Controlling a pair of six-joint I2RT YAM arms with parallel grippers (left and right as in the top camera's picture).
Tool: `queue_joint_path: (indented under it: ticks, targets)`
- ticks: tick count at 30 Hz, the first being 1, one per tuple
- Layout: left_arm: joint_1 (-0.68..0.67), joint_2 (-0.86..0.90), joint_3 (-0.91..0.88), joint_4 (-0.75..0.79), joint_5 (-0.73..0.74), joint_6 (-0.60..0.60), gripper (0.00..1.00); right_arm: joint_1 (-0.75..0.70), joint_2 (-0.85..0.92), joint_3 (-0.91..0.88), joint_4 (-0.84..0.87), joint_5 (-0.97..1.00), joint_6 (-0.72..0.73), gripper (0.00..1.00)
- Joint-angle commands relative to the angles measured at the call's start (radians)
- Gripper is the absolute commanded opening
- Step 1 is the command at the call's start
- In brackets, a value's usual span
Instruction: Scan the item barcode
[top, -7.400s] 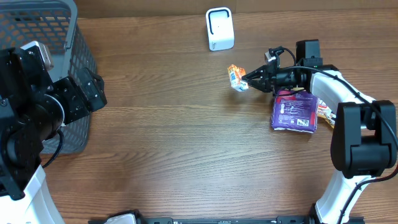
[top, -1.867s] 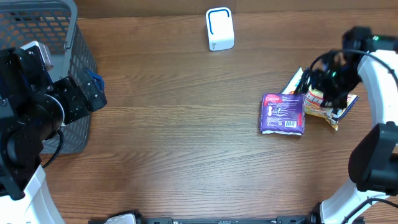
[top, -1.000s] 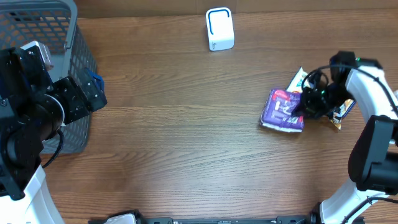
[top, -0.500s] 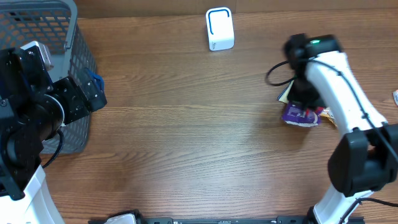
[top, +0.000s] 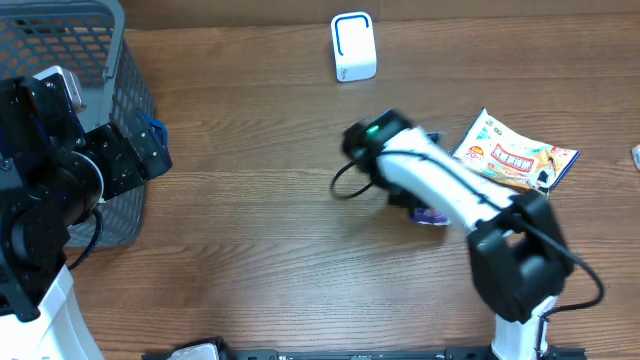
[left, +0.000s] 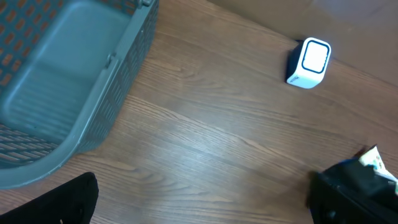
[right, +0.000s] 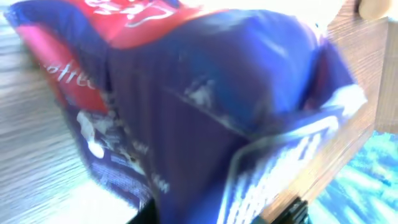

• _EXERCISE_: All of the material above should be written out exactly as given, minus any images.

• _ANSWER FOR THE TASK_:
Controlling a pair of six-joint I2RT YAM arms with parallel grippers (left and right as in the top camera's picture).
Tool: `queue_joint_path: (indented under it: ticks, targets)`
- ticks: tick count at 30 Hz, the first being 1, one per tuple
- Layout: left_arm: joint_1 (-0.68..0.67), joint_2 (-0.86..0.90), joint_3 (-0.91..0.88), joint_4 (-0.75..0.79), joint_5 (-0.73..0.74), joint_6 (-0.60..0.60), gripper (0.00..1.00); right_arm: joint_1 (-0.75..0.70), joint_2 (-0.85..0.92), joint_3 (-0.91..0.88), joint_4 (-0.84..0.87), joint_5 (-0.97..1.00), joint_6 (-0.72..0.73), gripper (0.00..1.00)
- Joint-angle commands relative to the angles measured at the call's start (radians)
- Gripper is the absolute commanded opening
- Step 1 is the command at the call's start
- In brackets, a value's usual span
Instruction: Scan the item barcode
[top, -7.400s] 
[top, -1.867s] 
[top, -1.000s] 
[top, -0.500s] 
[top, +0.000s] 
[left, +0.000s] 
[right, +0.000s] 

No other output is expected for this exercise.